ゴルフカートは国産メーカーでも「左ハンドル」理由は諸説あるけど本当は?

山岳部や丘陵地にゴルフ場があることの多い日本では、ラウンド時の移動手段として乗用カートがよく使用されますが、日本製でも「左ハンドル」の仕様になっています。その理由は何なのでしょうか?

自走式と電磁誘導式があるゴルフ用カート

 ラウンド中、移動による疲労を軽減し、プレーファストにも役立つゴルフ用乗用カート。日本では、セルフプレーが主流になってきた2000年代に入ってから普及が大きく進み、今では当たり前の存在となりました。

洋の東西を問わずゴルフカートは左ハンドル

 ゴルフ用のカートでは、乗用車と同じ要領でゴルファー自身が運転する「自走式」と、スイッチやリモコンを押すだけで自動運転を行う「電磁誘導式」の2種類があります。

 カートが導入され始めた頃は、自走式がほとんどでしたが、最近では電磁誘導式を導入するコースも増えています。ゴルファーにとっては、より便利にラウンドが楽しめる環境が整ってきたと言えるでしょう。
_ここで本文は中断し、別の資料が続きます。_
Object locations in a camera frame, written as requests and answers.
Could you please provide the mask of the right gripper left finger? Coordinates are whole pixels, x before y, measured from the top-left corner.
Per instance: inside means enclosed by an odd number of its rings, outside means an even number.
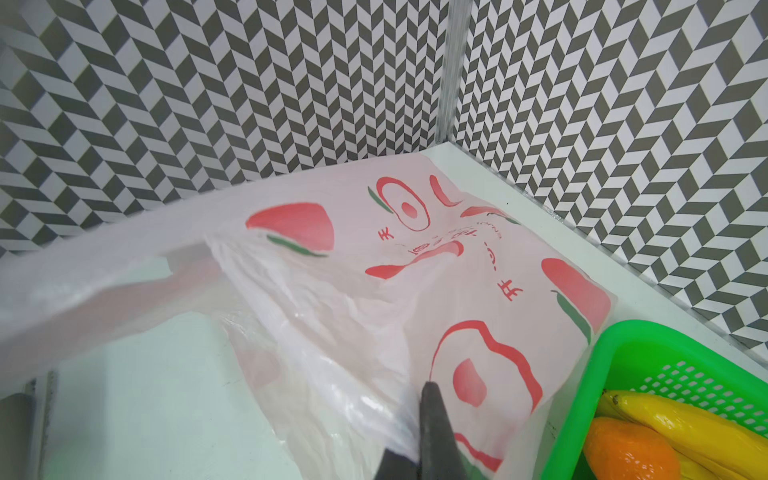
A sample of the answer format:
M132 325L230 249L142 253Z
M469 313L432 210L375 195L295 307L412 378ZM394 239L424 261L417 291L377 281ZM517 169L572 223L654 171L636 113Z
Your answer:
M405 456L385 449L375 480L418 480L419 466Z

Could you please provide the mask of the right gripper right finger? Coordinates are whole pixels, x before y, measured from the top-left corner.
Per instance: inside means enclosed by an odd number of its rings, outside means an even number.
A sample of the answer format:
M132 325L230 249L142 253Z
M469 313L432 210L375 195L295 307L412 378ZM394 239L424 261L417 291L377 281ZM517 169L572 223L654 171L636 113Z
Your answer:
M467 479L447 410L435 382L424 384L419 404L421 480Z

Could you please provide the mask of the pink plastic bag peach print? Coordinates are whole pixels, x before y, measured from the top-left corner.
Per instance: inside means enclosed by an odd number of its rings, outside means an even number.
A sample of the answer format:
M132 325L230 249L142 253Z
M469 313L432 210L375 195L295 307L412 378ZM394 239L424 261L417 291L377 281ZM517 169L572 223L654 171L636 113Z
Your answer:
M420 154L174 202L1 267L1 376L181 311L226 329L299 469L419 457L439 387L466 476L492 478L608 318L610 292Z

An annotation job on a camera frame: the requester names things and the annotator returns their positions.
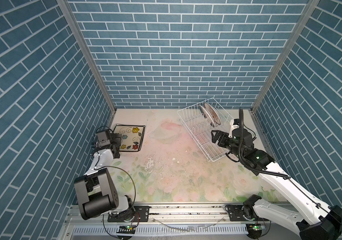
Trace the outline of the floral black square plate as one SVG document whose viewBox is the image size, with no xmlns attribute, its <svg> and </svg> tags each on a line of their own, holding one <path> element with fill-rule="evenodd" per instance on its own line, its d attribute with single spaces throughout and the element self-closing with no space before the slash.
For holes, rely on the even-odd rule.
<svg viewBox="0 0 342 240">
<path fill-rule="evenodd" d="M 142 148 L 146 126 L 120 125 L 114 128 L 115 134 L 122 135 L 121 152 L 139 152 Z"/>
</svg>

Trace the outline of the round plate red rim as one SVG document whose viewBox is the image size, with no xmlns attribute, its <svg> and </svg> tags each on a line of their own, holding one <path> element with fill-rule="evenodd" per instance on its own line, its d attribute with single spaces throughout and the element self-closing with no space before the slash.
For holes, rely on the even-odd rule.
<svg viewBox="0 0 342 240">
<path fill-rule="evenodd" d="M 214 118 L 212 114 L 205 108 L 203 105 L 199 105 L 199 110 L 203 114 L 203 116 L 208 120 L 209 124 L 214 128 L 216 127 Z"/>
</svg>

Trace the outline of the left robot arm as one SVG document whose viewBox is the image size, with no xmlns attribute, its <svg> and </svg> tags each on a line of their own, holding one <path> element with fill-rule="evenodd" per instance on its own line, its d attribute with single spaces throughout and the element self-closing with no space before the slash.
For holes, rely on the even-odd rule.
<svg viewBox="0 0 342 240">
<path fill-rule="evenodd" d="M 113 160 L 120 158 L 122 135 L 101 131 L 96 136 L 91 166 L 74 182 L 80 214 L 84 220 L 109 214 L 113 219 L 129 222 L 136 214 L 133 201 L 118 194 L 108 170 Z"/>
</svg>

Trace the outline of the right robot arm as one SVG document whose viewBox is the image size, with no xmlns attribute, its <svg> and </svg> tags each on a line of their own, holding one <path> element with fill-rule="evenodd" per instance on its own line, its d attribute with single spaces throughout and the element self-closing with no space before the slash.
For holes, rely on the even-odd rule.
<svg viewBox="0 0 342 240">
<path fill-rule="evenodd" d="M 213 130 L 211 140 L 237 156 L 239 163 L 273 186 L 296 209 L 289 211 L 252 195 L 243 202 L 245 219 L 271 220 L 303 240 L 336 240 L 342 234 L 342 208 L 331 207 L 290 177 L 270 155 L 254 147 L 248 131 L 235 129 L 228 134 Z"/>
</svg>

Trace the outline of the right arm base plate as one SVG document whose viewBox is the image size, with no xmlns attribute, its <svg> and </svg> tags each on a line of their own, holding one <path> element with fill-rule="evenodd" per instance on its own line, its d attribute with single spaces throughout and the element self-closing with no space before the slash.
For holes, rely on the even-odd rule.
<svg viewBox="0 0 342 240">
<path fill-rule="evenodd" d="M 267 219 L 257 218 L 257 217 L 246 217 L 243 212 L 243 205 L 225 205 L 224 210 L 227 212 L 228 217 L 231 222 L 249 221 L 256 222 L 268 221 Z"/>
</svg>

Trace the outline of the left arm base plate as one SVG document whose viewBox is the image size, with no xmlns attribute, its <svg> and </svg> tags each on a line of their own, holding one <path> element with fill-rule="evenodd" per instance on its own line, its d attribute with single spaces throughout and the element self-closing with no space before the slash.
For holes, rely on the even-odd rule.
<svg viewBox="0 0 342 240">
<path fill-rule="evenodd" d="M 108 215 L 109 223 L 123 223 L 123 222 L 148 222 L 150 215 L 150 206 L 133 206 L 120 213 L 110 213 Z"/>
</svg>

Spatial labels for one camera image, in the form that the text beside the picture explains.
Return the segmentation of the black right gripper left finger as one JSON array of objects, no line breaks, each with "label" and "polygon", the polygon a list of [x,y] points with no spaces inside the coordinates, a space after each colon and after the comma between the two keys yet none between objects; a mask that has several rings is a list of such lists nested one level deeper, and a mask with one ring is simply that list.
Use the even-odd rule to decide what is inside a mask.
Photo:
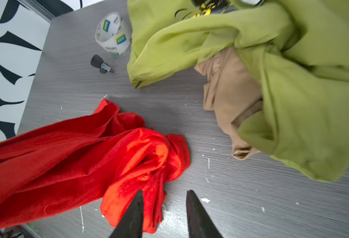
[{"label": "black right gripper left finger", "polygon": [[143,191],[139,190],[109,238],[142,238],[143,221]]}]

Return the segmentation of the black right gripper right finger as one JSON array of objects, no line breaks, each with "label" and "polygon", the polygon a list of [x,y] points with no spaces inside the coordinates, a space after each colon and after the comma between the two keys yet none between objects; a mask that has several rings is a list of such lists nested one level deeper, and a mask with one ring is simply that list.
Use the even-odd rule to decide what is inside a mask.
[{"label": "black right gripper right finger", "polygon": [[187,191],[186,212],[190,238],[223,238],[193,190]]}]

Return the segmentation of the red cloth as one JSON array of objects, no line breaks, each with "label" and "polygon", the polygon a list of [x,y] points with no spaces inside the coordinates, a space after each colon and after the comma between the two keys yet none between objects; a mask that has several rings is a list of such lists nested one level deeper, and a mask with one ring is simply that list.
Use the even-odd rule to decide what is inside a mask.
[{"label": "red cloth", "polygon": [[0,229],[101,199],[101,213],[117,226],[143,191],[143,231],[163,219],[164,183],[190,166],[184,136],[146,128],[135,113],[102,100],[91,115],[0,142]]}]

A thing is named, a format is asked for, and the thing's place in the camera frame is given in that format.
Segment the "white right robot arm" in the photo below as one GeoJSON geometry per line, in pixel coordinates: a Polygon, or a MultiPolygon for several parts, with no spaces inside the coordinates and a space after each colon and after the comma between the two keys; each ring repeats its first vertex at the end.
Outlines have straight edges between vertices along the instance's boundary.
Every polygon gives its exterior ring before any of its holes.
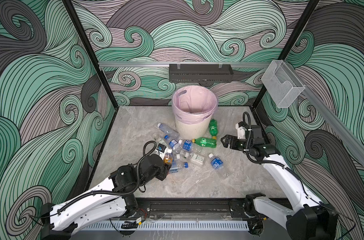
{"type": "Polygon", "coordinates": [[[252,125],[248,112],[242,118],[236,136],[221,138],[223,146],[242,152],[251,163],[267,170],[291,205],[285,207],[261,193],[251,194],[246,196],[247,212],[273,220],[292,240],[335,239],[339,213],[309,190],[276,147],[265,142],[261,127],[252,125]]]}

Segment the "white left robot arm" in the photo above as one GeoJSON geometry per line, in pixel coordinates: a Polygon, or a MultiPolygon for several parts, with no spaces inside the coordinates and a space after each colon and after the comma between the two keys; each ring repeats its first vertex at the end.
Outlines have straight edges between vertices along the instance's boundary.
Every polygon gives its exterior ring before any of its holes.
{"type": "Polygon", "coordinates": [[[134,216],[139,209],[135,192],[146,191],[153,179],[163,181],[171,168],[159,152],[160,144],[148,141],[143,155],[134,164],[119,167],[92,189],[60,204],[41,207],[42,240],[69,240],[94,223],[111,218],[134,216]]]}

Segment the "blue label bottle white cap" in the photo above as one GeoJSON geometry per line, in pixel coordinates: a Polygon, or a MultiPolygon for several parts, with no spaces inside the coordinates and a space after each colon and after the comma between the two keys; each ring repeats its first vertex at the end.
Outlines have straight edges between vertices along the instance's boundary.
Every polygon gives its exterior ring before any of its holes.
{"type": "Polygon", "coordinates": [[[226,179],[229,177],[229,171],[227,170],[224,162],[219,158],[218,156],[215,156],[214,154],[210,153],[208,155],[210,159],[210,164],[212,168],[215,170],[215,172],[223,179],[226,179]]]}

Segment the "clear bottle green white label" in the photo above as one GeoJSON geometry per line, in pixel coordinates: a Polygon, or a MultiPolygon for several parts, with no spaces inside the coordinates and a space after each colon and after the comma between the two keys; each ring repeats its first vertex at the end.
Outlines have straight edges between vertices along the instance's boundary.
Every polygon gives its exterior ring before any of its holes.
{"type": "Polygon", "coordinates": [[[153,134],[153,139],[158,143],[158,144],[162,144],[164,146],[168,146],[168,144],[165,142],[164,138],[160,135],[160,134],[153,134]]]}

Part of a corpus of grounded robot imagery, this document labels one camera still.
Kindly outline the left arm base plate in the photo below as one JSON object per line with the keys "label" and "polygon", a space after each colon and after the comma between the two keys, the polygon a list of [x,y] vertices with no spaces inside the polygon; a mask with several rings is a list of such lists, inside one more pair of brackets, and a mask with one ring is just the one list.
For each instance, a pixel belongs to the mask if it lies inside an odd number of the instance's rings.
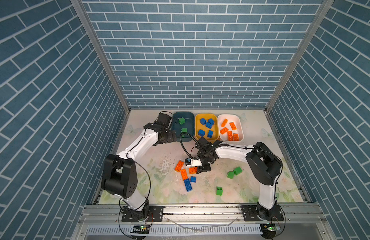
{"label": "left arm base plate", "polygon": [[145,206],[142,211],[132,210],[127,206],[121,207],[121,222],[162,222],[164,213],[163,206]]}

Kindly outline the yellow plastic bin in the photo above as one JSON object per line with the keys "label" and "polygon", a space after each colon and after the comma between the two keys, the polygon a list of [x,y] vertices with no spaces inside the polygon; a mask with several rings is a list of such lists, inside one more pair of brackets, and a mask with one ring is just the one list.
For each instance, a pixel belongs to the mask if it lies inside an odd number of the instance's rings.
{"label": "yellow plastic bin", "polygon": [[[206,127],[206,125],[202,125],[200,123],[200,119],[201,118],[204,118],[207,123],[208,123],[208,119],[213,119],[215,121],[215,123],[213,124],[212,128],[209,129]],[[210,142],[214,142],[216,140],[219,140],[220,139],[220,133],[219,133],[219,127],[218,127],[218,123],[217,123],[217,117],[213,114],[210,114],[210,113],[199,113],[195,116],[195,138],[198,140],[199,137],[198,136],[198,130],[204,130],[205,131],[205,135],[203,136],[206,140],[210,141]],[[208,131],[213,131],[213,137],[212,138],[208,138],[207,135],[208,135]]]}

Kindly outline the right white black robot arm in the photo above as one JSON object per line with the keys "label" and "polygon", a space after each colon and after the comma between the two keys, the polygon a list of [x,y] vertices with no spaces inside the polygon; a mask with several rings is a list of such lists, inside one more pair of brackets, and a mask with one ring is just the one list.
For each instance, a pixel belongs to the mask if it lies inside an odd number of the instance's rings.
{"label": "right white black robot arm", "polygon": [[195,141],[197,154],[192,156],[185,147],[183,150],[191,161],[191,167],[200,161],[197,166],[197,174],[210,172],[211,165],[218,159],[229,159],[247,163],[255,179],[260,183],[260,194],[257,202],[257,215],[263,221],[270,221],[279,212],[276,198],[276,185],[283,171],[282,160],[274,155],[271,150],[261,142],[255,145],[238,146],[230,145],[222,141],[211,143],[201,137]]}

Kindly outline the dark teal plastic bin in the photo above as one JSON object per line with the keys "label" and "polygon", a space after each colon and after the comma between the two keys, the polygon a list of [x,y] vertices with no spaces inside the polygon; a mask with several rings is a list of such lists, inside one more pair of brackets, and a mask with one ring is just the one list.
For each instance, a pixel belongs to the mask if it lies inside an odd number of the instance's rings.
{"label": "dark teal plastic bin", "polygon": [[[184,118],[186,122],[183,125],[180,125],[178,120]],[[191,112],[176,112],[173,114],[173,125],[171,130],[176,132],[177,141],[180,142],[180,134],[182,128],[187,128],[190,135],[194,136],[195,134],[195,116]]]}

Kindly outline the white plastic bin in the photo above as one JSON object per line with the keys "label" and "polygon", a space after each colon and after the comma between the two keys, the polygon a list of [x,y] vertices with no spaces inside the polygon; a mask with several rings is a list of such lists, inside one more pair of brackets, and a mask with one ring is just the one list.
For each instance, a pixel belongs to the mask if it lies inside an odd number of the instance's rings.
{"label": "white plastic bin", "polygon": [[238,143],[244,140],[243,128],[237,115],[222,114],[217,117],[220,140]]}

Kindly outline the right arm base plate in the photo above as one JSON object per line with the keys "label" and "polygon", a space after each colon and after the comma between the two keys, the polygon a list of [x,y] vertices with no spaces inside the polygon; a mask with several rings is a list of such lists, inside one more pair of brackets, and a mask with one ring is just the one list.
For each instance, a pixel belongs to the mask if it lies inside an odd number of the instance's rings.
{"label": "right arm base plate", "polygon": [[241,205],[240,210],[243,213],[245,222],[253,221],[283,221],[285,219],[281,207],[275,204],[270,210],[262,207],[259,203],[255,205]]}

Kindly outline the orange L-shaped lego brick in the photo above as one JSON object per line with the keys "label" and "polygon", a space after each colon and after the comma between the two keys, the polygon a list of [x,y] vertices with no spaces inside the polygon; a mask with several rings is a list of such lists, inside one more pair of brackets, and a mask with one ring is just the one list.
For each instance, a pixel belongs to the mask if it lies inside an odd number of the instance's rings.
{"label": "orange L-shaped lego brick", "polygon": [[188,174],[190,175],[196,174],[197,170],[198,170],[197,167],[181,169],[180,173],[181,173],[182,179],[183,180],[188,179]]}

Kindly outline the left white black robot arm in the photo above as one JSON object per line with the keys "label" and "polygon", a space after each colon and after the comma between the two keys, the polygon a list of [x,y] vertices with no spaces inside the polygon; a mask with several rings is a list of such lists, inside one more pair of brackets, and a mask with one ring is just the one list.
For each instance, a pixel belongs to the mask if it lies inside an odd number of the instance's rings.
{"label": "left white black robot arm", "polygon": [[173,122],[168,112],[160,112],[154,122],[144,125],[142,133],[125,150],[105,158],[101,188],[126,203],[121,213],[134,221],[146,221],[150,214],[148,198],[137,190],[137,160],[151,147],[177,140],[176,132],[171,130]]}

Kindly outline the long blue lego brick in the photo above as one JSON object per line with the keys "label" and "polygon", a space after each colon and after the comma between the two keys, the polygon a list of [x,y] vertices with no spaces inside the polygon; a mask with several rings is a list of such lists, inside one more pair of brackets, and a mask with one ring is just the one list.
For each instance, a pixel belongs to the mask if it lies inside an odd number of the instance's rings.
{"label": "long blue lego brick", "polygon": [[191,185],[191,182],[190,182],[190,179],[185,179],[184,180],[184,184],[185,184],[185,187],[186,187],[186,191],[187,192],[190,192],[190,191],[193,190],[192,185]]}

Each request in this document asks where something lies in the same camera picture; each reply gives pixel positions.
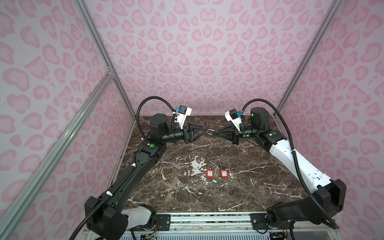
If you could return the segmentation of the red padlock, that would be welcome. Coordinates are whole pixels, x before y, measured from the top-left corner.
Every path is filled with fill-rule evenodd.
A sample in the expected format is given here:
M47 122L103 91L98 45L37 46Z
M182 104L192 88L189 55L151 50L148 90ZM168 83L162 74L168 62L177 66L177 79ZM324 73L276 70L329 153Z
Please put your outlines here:
M208 168L207 168L206 178L207 179L213 179L214 175L215 175L214 166L212 164L209 164Z
M220 174L221 174L221 179L227 179L229 177L229 171L226 165L221 164Z

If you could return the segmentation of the small black padlock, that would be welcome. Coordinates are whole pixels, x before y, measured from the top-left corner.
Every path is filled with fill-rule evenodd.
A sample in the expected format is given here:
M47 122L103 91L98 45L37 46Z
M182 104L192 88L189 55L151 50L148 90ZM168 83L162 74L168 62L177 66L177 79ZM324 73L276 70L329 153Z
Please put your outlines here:
M207 129L207 134L208 134L208 135L214 135L214 134L215 134L215 130L213 130L213 129Z

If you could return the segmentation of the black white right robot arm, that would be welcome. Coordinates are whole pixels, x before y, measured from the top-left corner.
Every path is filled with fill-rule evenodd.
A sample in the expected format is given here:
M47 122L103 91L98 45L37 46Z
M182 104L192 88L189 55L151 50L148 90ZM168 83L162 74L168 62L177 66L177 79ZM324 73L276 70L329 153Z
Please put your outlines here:
M241 111L232 109L225 113L225 118L229 124L215 131L215 136L234 145L239 144L240 139L254 138L259 147L279 160L299 180L308 194L304 199L269 207L265 218L270 227L275 228L285 221L309 221L337 228L332 218L344 207L347 186L342 180L333 180L321 172L292 146L289 138L272 129L265 108L252 108L248 119Z

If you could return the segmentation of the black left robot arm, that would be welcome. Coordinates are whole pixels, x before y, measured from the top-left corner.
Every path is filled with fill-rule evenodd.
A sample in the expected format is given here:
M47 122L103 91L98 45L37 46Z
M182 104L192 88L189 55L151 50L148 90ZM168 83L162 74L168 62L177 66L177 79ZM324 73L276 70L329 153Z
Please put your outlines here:
M133 231L137 227L156 231L159 226L156 210L142 205L124 214L122 211L127 200L146 173L166 152L167 143L179 141L186 144L193 143L206 131L202 126L194 124L173 127L166 115L154 115L149 132L132 156L132 165L98 198L90 197L86 201L86 216L70 238L75 239L83 227L87 227L105 240L118 240L126 230Z

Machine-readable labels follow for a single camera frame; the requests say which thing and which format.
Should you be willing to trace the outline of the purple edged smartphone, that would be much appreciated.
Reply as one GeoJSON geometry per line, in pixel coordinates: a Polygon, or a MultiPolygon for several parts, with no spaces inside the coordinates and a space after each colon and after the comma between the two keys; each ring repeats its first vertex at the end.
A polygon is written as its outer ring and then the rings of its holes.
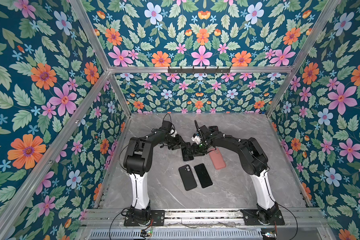
{"type": "Polygon", "coordinates": [[[193,161],[194,154],[191,147],[182,148],[182,158],[184,162],[193,161]]]}

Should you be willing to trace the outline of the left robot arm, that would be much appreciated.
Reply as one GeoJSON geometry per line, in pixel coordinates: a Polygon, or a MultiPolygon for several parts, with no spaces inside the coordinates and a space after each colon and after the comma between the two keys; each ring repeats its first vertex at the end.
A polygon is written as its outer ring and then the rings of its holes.
{"type": "Polygon", "coordinates": [[[170,121],[164,120],[158,129],[139,138],[131,138],[127,146],[123,168],[129,174],[132,182],[133,201],[131,207],[146,211],[150,207],[147,175],[153,163],[154,148],[163,145],[169,150],[180,149],[184,161],[194,159],[192,146],[177,133],[170,121]]]}

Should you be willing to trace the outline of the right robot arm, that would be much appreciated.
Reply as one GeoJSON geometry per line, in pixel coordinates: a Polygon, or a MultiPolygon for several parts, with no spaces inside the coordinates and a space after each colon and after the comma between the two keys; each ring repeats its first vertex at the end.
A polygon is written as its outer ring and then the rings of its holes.
{"type": "Polygon", "coordinates": [[[251,176],[257,195],[259,211],[270,211],[276,206],[275,198],[269,183],[268,157],[258,141],[236,138],[222,133],[217,126],[199,126],[195,121],[197,133],[193,135],[191,145],[192,156],[204,156],[217,151],[218,148],[227,149],[239,156],[242,169],[251,176]]]}

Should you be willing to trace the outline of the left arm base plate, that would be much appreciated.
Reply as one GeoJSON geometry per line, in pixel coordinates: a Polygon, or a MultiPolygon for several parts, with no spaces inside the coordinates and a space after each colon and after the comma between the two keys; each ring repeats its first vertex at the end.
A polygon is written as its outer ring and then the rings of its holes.
{"type": "Polygon", "coordinates": [[[166,212],[164,210],[128,210],[125,217],[125,227],[163,226],[166,212]]]}

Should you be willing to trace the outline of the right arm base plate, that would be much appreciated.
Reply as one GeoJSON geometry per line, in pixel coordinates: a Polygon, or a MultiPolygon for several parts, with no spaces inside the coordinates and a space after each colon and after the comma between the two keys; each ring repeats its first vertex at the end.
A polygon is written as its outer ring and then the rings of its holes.
{"type": "Polygon", "coordinates": [[[282,212],[278,209],[269,211],[240,210],[240,212],[243,214],[246,226],[284,226],[286,224],[282,212]]]}
 地中に埋められた誘導線からの磁力を感知し、設定されたルートを自動走行する電磁誘導式カートですが、カギがあれば自走することも可能です。そのため、自走式も、電磁誘導式もハンドルがつけられていますが、気になるのはいずれも「左ハンドル」だということです。

 日本の乗用車は右ハンドルが一般的で、左ハンドルは一部の輸入車のみに限られます。日本のゴルフ場で使用されるカートの多くはヤマハなどの国産メーカー製ですが、基本的には左ハンドルが採用されています。右ハンドルに慣れているところで、ゴルフ場で急に左ハンドルを運転することになり、戸惑った経験をお持ちの人もいるかもしれません。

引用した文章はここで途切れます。